Ce sont des réflexes que tout avocat doit avoir, et qui ne sont pas propres à l’exercice en milieu transfrontalier.
En revanche, dans certaines matières, notamment pour le divorce, il est bon d’avoir certaines notions de droit allemand, ou en tout cas de savoir comment cela fonctionne dans l’un et l’autre pays.
Lorsque le jugement est rendu, il faut recourir à un avocat ou un huissier allemand pour l’exécuter en Allemagne, ce qui complique et rallonge les formalités pour le justiciable ».
Pourriez-vous nous indiquer les procédures, dossiers les plus fréquents, les plus demandés ?
« Mon domaine d’activité tourne autour du droit immobilier (propriété, copropriété, locatif, construction, etc.). Les consultations que je fais par exemple dans le cadre de « Justice sans frontière » sont donc tournées vers ce domaine, mais je fais aussi face à des demandes en matière familiale : des couples franco-allemands qui se séparent ou des problèmes de succession avec des enfants allemands ayant un parent français décédé en France ».
La langue est-elle une barrière ? Faites-vous appel à des traducteurs ou avez-vous au sein de votre cabinet un service de traduction ?

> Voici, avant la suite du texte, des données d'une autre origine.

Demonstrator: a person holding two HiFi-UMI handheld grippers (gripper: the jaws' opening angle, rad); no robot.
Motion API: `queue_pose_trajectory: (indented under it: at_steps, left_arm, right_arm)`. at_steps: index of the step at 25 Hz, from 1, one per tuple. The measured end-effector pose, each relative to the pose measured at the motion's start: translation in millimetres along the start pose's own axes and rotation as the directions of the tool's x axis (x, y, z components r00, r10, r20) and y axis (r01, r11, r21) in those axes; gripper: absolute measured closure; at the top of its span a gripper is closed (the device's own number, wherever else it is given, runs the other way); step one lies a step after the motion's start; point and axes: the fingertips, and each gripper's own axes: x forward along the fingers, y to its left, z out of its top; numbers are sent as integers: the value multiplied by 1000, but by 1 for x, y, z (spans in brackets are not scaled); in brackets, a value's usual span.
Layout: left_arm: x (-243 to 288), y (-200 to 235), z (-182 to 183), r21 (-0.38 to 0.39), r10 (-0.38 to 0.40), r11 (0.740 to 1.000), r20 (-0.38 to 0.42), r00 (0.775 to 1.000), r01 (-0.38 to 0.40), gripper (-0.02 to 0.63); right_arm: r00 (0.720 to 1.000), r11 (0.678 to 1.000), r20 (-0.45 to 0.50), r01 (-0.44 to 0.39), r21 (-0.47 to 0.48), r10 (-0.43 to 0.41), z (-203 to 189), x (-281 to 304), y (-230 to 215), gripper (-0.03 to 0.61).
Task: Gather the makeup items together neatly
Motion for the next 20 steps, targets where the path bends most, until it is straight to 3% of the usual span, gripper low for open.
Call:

« La langue n’est pas une barrière – sans être bilingue, j’ai encore quelques souvenirs des termes juridiques allemands qui me permettent de communiquer. Les services de traduction en ligne sont aussi très utiles pour compléter ses connaissances lorsqu’on doit faire un courrier circonstancié. Pour les traductions simples de pièces par exemple, cela m’arrive souvent de faire la traduction moi-même, mais pour celles qui doivent être certifiées, notamment les assignations, je fais appel à des traducteurs assermentés ».
Quels en sont les points forts d’une telle situation dans la pratique de votre métier ?
« Depuis que j’exerce, j’ai pu constater qu’assez paradoxalement très peu d’avocats parlent allemand à Strasbourg. C’est donc une aubaine pour une “Française de l’intérieur” (je suis Angevine), comme les Alsaciens nous appellent, de pouvoir participer à ce projet de “Justice sans frontière” ».
Le parcours professionnel de Katia Martineau :
« J’ai fait une grande partie de mes études en Allemagne. Je suis revenue en France pour passer l’examen d’avocat et exerce à Strasbourg depuis 18 ans.
J’ai toujours travaillé en collaboration pour des cabinets strasbourgeois, et, après avoir quitté la profession pendant trois ans pour travailler à la Cour européenne des droits de l’Homme, j’ai repris avec l’idée d’exercer mon métier différemment en privilégiant l’amiable et les modes alternatifs de règlement des conflits. Et, travailler dans le domaine franco-allemand, notamment dans le cadre de ce projet "Justice sans frontière" à Kehl, me redonne aussi de l’élan et l’envie de combiner les deux aspects ».